▸ **Work instructions**
In the listing that follows, the range to quote begins at the line that has "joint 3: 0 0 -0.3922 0" and ends after the line that has "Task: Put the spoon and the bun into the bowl"; quote it verbatim and add nothing.

▸ **Data for this exercise**
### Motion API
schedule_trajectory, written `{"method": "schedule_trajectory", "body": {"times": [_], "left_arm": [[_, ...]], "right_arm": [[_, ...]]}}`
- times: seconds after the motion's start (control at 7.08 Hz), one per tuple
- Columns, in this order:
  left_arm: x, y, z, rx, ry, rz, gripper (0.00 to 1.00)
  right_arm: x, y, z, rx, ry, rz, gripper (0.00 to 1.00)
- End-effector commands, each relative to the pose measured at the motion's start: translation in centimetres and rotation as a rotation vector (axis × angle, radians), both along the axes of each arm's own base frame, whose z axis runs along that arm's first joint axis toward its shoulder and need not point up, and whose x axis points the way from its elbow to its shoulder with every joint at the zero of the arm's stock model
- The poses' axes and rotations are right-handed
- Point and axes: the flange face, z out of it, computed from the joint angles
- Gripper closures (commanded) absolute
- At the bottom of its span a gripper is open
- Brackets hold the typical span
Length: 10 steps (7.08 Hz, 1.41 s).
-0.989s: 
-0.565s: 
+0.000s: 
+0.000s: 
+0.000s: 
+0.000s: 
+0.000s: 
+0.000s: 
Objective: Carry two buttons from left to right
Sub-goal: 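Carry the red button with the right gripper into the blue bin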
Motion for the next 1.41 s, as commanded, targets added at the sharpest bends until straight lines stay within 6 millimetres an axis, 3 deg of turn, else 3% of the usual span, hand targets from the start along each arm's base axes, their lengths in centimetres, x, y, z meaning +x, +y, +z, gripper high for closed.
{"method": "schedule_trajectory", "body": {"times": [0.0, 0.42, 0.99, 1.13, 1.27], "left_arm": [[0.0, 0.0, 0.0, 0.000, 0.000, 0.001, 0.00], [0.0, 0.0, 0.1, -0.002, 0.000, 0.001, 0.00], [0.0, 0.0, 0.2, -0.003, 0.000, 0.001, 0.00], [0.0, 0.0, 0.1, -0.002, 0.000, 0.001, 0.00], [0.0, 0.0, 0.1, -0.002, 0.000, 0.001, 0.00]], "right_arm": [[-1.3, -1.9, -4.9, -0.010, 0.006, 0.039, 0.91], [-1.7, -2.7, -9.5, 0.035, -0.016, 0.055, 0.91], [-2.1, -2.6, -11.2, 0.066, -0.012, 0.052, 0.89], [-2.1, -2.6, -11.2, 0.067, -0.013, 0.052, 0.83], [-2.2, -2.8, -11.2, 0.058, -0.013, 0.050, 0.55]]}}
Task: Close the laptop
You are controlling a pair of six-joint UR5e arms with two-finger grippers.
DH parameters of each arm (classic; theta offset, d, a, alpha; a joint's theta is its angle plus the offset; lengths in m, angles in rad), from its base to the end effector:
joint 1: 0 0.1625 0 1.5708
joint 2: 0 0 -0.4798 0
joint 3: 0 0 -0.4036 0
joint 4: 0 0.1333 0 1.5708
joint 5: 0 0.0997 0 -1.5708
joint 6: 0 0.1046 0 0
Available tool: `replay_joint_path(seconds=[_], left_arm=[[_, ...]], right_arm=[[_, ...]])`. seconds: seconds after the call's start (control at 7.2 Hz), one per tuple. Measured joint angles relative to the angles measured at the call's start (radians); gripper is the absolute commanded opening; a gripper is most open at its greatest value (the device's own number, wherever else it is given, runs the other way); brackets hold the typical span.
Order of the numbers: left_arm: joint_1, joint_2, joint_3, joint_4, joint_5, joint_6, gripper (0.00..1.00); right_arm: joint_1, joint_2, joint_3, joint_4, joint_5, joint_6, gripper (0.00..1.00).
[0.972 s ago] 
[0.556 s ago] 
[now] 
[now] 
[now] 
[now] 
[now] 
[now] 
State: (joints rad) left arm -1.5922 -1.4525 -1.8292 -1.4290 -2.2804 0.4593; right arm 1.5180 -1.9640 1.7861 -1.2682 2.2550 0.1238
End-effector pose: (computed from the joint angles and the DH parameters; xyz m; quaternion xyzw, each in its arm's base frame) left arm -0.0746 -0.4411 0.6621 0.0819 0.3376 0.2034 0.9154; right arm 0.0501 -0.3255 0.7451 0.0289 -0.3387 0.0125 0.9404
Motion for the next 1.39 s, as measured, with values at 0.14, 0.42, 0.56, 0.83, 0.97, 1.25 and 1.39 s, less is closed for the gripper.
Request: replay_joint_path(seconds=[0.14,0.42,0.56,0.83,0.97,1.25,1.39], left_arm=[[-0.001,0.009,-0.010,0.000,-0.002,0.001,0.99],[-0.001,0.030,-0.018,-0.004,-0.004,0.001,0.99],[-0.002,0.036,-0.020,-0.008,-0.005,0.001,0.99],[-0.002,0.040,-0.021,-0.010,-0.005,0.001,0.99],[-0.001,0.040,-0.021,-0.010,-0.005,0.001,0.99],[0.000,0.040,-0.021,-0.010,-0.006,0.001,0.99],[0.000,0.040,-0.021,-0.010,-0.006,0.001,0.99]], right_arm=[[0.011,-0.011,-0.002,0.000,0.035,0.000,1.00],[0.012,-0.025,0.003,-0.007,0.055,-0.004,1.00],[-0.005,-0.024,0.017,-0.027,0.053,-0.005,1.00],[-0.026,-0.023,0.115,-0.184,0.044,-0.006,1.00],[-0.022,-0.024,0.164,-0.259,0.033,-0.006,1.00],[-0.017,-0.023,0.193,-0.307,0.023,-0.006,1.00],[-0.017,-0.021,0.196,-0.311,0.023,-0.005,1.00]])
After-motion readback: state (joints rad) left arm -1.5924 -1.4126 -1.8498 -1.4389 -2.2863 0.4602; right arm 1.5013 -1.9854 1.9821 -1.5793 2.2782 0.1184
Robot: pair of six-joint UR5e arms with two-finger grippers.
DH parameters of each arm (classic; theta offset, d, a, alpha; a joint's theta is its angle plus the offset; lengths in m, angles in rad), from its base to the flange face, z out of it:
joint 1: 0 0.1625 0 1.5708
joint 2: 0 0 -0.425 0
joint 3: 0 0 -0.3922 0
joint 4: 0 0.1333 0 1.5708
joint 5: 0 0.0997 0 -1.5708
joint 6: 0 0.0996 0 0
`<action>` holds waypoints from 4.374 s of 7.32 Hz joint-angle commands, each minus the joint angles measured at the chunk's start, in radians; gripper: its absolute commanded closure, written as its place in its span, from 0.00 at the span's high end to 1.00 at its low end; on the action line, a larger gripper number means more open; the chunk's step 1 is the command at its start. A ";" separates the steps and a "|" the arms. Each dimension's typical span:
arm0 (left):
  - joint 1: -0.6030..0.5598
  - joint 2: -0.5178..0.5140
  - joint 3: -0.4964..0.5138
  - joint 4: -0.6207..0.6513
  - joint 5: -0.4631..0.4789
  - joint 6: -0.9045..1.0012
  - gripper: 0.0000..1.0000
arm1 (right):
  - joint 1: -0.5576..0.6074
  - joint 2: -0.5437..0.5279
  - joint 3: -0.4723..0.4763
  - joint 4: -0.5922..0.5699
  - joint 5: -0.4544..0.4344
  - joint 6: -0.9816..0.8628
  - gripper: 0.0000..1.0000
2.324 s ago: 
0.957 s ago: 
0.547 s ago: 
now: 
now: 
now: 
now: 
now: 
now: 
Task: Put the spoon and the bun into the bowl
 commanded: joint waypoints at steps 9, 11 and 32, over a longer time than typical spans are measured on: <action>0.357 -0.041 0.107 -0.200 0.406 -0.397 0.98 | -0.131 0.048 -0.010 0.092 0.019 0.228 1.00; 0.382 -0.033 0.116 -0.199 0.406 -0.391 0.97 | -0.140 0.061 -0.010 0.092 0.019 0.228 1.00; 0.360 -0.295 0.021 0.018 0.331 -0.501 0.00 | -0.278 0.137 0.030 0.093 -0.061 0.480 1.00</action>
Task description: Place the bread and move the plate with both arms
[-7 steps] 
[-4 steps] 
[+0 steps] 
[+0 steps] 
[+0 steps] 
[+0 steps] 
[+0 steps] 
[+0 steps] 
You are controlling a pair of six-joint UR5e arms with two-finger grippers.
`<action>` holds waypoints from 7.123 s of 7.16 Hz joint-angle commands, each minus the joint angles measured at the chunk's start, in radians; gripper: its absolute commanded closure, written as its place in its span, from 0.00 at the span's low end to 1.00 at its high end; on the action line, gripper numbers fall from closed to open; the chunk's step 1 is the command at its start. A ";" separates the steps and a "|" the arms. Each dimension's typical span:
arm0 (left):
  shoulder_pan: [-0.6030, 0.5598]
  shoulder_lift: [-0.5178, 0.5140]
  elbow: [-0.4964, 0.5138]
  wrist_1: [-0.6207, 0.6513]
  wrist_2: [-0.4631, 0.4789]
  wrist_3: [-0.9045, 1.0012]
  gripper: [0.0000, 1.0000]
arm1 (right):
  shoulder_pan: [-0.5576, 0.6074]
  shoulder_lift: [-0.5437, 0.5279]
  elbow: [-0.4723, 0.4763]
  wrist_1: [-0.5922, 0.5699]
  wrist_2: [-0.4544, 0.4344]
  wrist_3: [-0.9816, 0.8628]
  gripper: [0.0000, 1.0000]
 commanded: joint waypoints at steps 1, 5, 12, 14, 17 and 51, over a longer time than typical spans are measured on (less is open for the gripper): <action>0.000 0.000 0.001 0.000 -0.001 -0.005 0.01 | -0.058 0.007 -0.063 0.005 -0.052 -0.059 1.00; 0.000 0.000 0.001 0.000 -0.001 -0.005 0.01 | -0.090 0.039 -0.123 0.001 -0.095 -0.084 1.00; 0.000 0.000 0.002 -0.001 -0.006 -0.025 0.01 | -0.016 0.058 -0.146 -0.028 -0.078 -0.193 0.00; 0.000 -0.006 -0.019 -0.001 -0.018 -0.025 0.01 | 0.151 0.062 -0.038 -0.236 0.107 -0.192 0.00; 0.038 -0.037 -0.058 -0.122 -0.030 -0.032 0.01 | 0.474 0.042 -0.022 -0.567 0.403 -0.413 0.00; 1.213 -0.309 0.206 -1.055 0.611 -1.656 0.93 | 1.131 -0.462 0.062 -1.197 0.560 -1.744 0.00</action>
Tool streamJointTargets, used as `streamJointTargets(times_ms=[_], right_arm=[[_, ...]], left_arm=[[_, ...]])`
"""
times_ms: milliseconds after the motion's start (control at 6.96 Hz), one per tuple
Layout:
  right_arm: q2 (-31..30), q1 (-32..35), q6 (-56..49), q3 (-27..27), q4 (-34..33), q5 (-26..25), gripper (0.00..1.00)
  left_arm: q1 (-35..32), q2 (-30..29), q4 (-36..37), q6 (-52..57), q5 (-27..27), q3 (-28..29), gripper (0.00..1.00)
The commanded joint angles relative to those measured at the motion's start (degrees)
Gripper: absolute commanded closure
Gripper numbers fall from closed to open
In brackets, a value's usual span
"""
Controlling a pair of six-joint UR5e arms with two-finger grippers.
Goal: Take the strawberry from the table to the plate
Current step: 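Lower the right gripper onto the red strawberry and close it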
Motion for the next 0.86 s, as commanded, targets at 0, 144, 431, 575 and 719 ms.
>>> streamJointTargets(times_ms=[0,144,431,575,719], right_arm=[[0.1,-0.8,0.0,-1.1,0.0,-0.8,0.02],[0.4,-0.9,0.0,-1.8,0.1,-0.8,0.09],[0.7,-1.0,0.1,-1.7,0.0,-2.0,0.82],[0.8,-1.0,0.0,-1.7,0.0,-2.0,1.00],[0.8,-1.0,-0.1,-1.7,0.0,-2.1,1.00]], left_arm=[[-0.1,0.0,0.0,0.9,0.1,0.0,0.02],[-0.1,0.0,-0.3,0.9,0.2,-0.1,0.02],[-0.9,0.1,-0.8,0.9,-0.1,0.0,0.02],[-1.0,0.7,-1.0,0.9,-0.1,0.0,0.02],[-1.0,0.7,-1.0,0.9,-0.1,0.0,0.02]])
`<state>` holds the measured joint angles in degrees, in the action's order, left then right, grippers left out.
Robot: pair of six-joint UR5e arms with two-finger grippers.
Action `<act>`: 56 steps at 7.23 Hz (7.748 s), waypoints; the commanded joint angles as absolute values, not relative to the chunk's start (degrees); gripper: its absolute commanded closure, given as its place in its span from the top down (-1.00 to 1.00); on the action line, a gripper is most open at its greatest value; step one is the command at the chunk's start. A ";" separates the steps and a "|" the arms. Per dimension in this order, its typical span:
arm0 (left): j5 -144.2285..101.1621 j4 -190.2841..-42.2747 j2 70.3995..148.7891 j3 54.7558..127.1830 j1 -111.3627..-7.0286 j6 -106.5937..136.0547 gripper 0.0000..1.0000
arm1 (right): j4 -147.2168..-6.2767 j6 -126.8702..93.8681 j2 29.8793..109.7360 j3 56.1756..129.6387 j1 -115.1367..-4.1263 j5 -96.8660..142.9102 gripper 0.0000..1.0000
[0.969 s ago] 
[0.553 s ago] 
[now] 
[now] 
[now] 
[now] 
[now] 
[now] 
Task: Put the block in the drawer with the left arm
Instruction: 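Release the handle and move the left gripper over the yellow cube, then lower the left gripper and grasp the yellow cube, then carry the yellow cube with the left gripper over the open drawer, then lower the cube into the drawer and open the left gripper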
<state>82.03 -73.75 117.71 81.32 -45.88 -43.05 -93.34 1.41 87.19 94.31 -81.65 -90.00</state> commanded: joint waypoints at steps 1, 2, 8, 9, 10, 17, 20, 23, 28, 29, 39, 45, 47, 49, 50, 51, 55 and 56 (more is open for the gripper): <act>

▸ **Answer box**
joint 3: 0 0 -0.3922 0
joint 4: 0 0.1333 0 1.5708
joint 5: 0 0.0997 0 -1.5708
joint 6: 0 0.0996 0 0
`<action>` holds waypoints from 4.374 s of 7.32 Hz joint-angle commands, each minus the joint angles measured at the chunk's start, in radians; gripper: its absolute commanded closure, written as its place in its span, from 0.00 at the span's high end to 1.00 at its low end; on the action line, a larger gripper number means more open; the chunk's step 1 is the command at its start. A ";" separates the steps and a "|" the arms. Each dimension's typical span:
arm0 (left):
  - joint 1: -0.6030..0.5598
  - joint 2: -0.5178..0.5140
  - joint 3: -0.4964..0.5138
  - joint 4: -0.6207..0.6513
  - joint 5: -0.4631..0.4789
  - joint 6: -0.9045..1.0012
  - gripper: 0.0000..1.0000
arm1 (right):
  - joint 1: -0.5576..0.6074
  - joint 2: -0.5437..0.5279
  - joint 3: -0.4723..0.4763
  - joint 4: -0.5922..0.5699
  - joint 5: -0.4544..0.4344
  - joint 6: -0.9816..0.8628
  - gripper: 0.0000..1.0000
2.324 s ago: 
0.957 s ago: 
0.547 s ago: 
now: 
now: 
now: 
now: 
now: 
now: 
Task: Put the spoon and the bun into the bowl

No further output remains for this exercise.